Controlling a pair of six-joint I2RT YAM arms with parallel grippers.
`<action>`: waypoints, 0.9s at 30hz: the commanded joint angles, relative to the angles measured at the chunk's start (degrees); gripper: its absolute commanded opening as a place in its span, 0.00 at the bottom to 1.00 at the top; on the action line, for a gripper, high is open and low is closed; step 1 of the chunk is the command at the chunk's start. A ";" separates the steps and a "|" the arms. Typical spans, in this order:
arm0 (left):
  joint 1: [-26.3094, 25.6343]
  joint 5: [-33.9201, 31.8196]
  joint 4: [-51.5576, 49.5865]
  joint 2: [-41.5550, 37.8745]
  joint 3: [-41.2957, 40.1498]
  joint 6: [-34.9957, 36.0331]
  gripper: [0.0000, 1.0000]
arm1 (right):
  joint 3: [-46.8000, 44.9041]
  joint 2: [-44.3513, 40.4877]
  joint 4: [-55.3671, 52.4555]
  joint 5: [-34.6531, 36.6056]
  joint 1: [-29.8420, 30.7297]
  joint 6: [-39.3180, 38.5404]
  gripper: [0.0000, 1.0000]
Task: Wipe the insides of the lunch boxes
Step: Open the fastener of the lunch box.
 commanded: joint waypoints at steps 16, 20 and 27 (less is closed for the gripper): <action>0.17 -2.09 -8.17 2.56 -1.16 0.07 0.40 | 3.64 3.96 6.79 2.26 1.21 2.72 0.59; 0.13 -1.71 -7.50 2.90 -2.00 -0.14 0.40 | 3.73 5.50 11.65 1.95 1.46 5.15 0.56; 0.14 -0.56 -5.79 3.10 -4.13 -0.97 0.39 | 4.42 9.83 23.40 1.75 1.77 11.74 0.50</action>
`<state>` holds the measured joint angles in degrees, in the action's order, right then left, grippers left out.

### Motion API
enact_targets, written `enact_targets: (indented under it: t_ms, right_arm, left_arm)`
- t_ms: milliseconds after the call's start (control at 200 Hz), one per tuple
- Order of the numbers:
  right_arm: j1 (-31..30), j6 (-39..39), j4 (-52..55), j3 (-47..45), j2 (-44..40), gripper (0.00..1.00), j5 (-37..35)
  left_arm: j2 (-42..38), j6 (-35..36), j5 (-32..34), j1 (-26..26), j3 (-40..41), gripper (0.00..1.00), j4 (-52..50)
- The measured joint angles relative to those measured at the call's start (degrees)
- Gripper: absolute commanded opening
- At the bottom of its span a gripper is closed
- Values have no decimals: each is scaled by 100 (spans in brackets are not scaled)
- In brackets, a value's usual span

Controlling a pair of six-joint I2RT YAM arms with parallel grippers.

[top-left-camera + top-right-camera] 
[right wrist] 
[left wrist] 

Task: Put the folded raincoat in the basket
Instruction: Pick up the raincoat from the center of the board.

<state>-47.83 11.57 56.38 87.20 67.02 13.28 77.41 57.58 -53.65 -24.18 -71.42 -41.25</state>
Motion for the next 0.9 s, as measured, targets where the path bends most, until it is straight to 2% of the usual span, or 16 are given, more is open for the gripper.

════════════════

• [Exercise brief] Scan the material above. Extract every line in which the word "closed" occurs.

• [Answer to this problem]
`<action>`: waypoints, 0.9s at 30hz: the commanded joint angles, relative to the angles measured at the chunk's start (degrees); gripper: its absolute commanded opening as a place in its span, 0.00 at the bottom to 1.00 at the top; on the action line, for a gripper, high is open and low is closed; step 1 of the chunk is the command at the chunk's start. A ";" separates the steps and a "|" the arms. Typical spans, in this order:
 commanded: joint waypoints at steps 16, 20 and 27 (less is closed for the gripper): <action>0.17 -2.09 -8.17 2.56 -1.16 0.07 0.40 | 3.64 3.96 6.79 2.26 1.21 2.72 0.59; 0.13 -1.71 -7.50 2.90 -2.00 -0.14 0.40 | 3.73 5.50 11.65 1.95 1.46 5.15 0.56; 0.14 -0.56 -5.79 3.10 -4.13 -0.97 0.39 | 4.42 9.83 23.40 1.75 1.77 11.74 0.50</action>
- At the bottom of its span a gripper is closed

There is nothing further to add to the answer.